◆ Activity: Give back exactly the lines that run from the beginning of the entries to the line containing "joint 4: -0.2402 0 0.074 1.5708", both included, and nothing else.

(Dataset begins)

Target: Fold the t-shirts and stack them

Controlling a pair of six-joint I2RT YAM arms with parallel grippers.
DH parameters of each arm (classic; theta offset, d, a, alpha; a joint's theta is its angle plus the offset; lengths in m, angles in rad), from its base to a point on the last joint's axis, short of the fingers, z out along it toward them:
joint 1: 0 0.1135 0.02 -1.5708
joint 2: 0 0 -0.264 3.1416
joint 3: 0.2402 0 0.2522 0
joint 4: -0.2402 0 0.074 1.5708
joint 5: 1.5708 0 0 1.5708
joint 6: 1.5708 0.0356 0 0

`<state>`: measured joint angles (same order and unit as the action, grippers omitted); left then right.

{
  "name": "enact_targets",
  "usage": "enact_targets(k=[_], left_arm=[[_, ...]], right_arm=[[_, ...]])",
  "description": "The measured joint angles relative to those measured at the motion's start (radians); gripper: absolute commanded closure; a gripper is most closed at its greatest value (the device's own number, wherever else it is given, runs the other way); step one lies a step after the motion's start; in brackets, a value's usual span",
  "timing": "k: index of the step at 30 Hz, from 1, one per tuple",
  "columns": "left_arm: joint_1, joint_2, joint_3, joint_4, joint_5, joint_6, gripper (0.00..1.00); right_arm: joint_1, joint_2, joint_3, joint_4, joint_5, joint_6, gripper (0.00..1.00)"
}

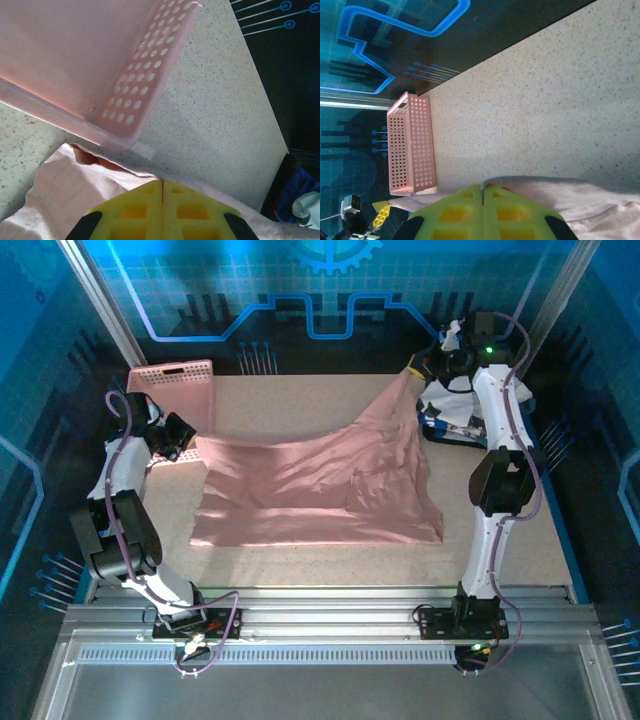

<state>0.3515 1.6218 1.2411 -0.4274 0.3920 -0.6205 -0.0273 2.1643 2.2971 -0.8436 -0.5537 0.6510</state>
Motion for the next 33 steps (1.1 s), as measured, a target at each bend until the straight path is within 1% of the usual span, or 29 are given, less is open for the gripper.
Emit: enact_targets(k=[11, 22, 33], left_arm=[[0.030, -0.012, -0.011, -0.002, 0.030, 0.030, 1.00], [0.055, -0.069, -0.062, -0.012, 0.051, 0.055, 1.00], [0.059, -0.111, -0.124, -0.021, 0.051, 0.079, 1.00]], right_arm=[[0.000, -0.170, -0.198, 0.039, 0.003, 0.000, 1.00], [0.000, -0.266, -0.365, 0.075, 0.013, 0.000, 1.00], [-0.005, -0.374, -0.553, 0.128, 0.022, 0.001, 1.00]])
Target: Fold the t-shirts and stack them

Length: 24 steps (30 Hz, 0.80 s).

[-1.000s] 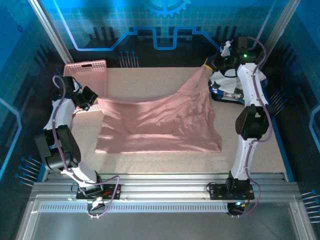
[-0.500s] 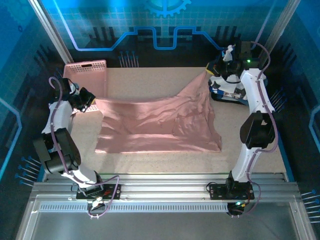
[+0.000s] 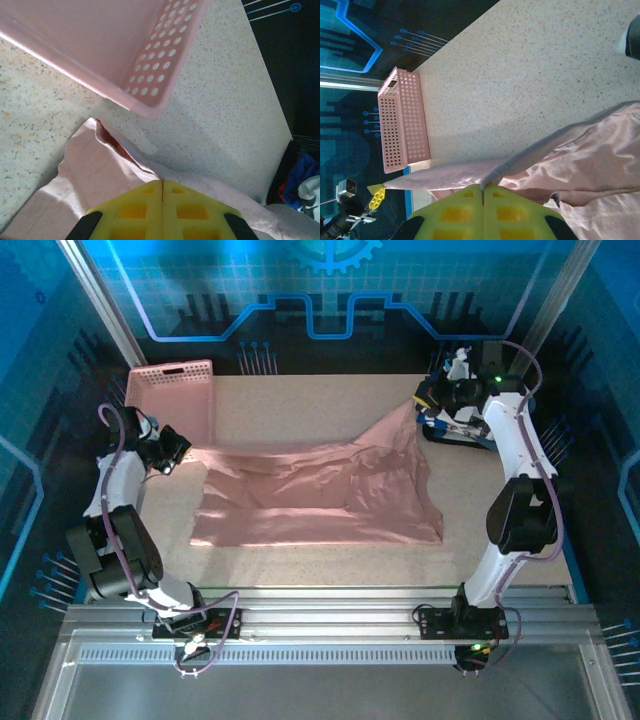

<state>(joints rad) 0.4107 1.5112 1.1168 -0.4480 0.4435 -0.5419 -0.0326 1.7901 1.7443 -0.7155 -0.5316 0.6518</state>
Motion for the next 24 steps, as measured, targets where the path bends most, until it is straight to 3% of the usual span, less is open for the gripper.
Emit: enact_targets(k=[24], left_arm=[[0.034, -0.033, -0.120, -0.018, -0.002, 0.082, 1.00]], right_arm=[[-0.021, -0.303, -0.530, 0.090, 0.008, 0.052, 1.00]])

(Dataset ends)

◆ Solution below:
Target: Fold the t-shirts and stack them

Controlling a pair of six-joint I2RT YAM arms with parallel grippers.
DH parameters of each arm (classic; theta offset, d, a, alpha; a joint's theta is its angle plus the offset; lengths in m, angles in rad), from its base to a point on the last joint's axis, short of the fingers, z out along it toward them:
joint 1: 0 0.1135 0.02 -1.5708
joint 2: 0 0 -0.264 3.1416
joint 3: 0.2402 0 0.2522 0
joint 4: -0.2402 0 0.074 1.5708

No part of the answer remains open.